‘Hoe ouder men wordt, hoe meer er van vroeger terugkomt,’ zei me iemand die al behoorlijk in de fleur van zijn sleet was. Hij was 88 en nog van de generatie van de gebreide onderbroeken, zo beweerde hij. En die herinneringen, dat kon volgens hem van alles zijn, de onnozelste dingen; een beeld, een voorwerp, een melodietje, een stem, een geur, een kleur…
En terwijl hij dat zei, verwijlden mijn ogen op de stof van zijn verschoten colbertje. Blauwe kettingdraden, grijze inslag, een tikkel te wijd en te lang omdat hij erin gekrompen was. Ik herinnerde mij plots dat mijn overgrootvader, die wij allen ‘pepéé’ noemden, ook altijd zo’n colbertje droeg. Maar dan enkel op zondag. En dat rook naar haarlotion en motteballen. In zijn linkermouw hield hij altijd een geruite zakdoek…

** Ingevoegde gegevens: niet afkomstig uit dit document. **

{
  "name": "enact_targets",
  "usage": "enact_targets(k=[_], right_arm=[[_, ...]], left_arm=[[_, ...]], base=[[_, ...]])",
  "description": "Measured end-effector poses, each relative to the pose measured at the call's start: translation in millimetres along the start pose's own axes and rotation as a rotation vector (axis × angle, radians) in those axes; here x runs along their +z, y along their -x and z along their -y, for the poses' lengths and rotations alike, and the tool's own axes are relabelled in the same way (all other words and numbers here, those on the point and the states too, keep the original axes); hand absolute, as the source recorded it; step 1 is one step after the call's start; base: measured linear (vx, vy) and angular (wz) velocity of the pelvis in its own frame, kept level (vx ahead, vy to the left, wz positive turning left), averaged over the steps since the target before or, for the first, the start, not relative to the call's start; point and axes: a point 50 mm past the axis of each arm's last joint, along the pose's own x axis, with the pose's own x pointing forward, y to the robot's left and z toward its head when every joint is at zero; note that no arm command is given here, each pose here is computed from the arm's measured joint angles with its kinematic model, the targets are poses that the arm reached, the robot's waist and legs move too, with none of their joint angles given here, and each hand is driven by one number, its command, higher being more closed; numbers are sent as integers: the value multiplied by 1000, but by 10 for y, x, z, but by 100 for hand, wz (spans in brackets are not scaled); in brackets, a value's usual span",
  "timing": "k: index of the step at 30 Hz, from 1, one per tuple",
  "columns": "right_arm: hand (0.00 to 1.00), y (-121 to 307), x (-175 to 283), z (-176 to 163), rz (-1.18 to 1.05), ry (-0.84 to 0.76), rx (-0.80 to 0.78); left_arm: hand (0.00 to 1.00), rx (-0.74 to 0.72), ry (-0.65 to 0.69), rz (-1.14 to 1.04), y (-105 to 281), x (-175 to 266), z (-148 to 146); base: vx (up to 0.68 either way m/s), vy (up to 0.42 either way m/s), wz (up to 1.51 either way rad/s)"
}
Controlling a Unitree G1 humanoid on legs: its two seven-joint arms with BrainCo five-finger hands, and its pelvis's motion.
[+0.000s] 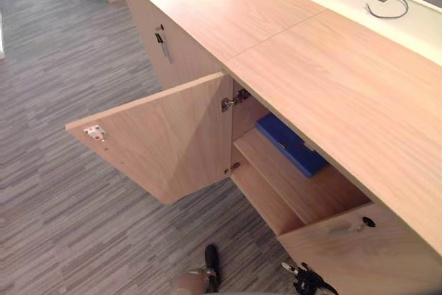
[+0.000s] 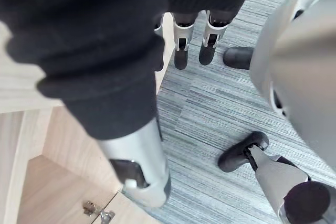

Mijn overgrootouders woonden in Machelen-aan-de-Leie (kortweg Ma’len), tussen de gouden korenvelden waarin klaprozen en korenbloemen groeiden, in een kleine boerenfermette met witgekalkte muren en een grote moestuin. Wij kwamen daar ’s zomers graag om ‘stekelbezen’ te trekken. Niet dat we dat zo graag mochten, maar het plukken zelf was al ’t plezier. En ik herinner mij de geur van selderijsoep die uit de keuken steeg, het kraken van de grindsteentjes op het binnenhof en de zwiepende vlucht van de boerenzwaluwen die in en uit de smis vlogen. En ik herinner mij ook nog dat in de dakgoot van die smis vaak tortelduiven zaten te nesten.
Het was op een schone meidag zoals deze dat pepéé zei ‘dat er al een kiekske in het nest was’. Ik zie het nog zo voor me: die glanzende, witte tortels met hun brede waaierstaarten, die altijd zo vriendelijk koerden als ze ons zagen komen met broodkruimels. Roekoekoe… Roekoekoe… En dan dat piepende duivenjong waarvan je wist dat het er was maar dat je (nog niet) kon zien.
’s Avonds, nadat wij een kom soep en een boterham met paardenfilet hadden gekregen, ging ik nog snel eens kijken naar het nest. De duiven waren stil, ze zeiden geen roekoekoe. Ze sliepen al, zo dacht ik. Maar daar, onder de dakgoot van de smis, lag het kiekske… Naakt en blauw en rimpelig, het snaveltje smartelijk opengesperd. Pepéé zei dat het niet sliep maar dood was, en legde het onder de kruisbes. ‘Dat is goede mest…’, sprak hij. Boerenverstand versus kinderverdriet. En hij gaf ons, voordat wij weer huiswaarts keerden, nog een mandje bessen mee zodat moeder er confituur van kon maken. Herinneringen, ach, ik wacht daar niet mee tot ik 88 ben…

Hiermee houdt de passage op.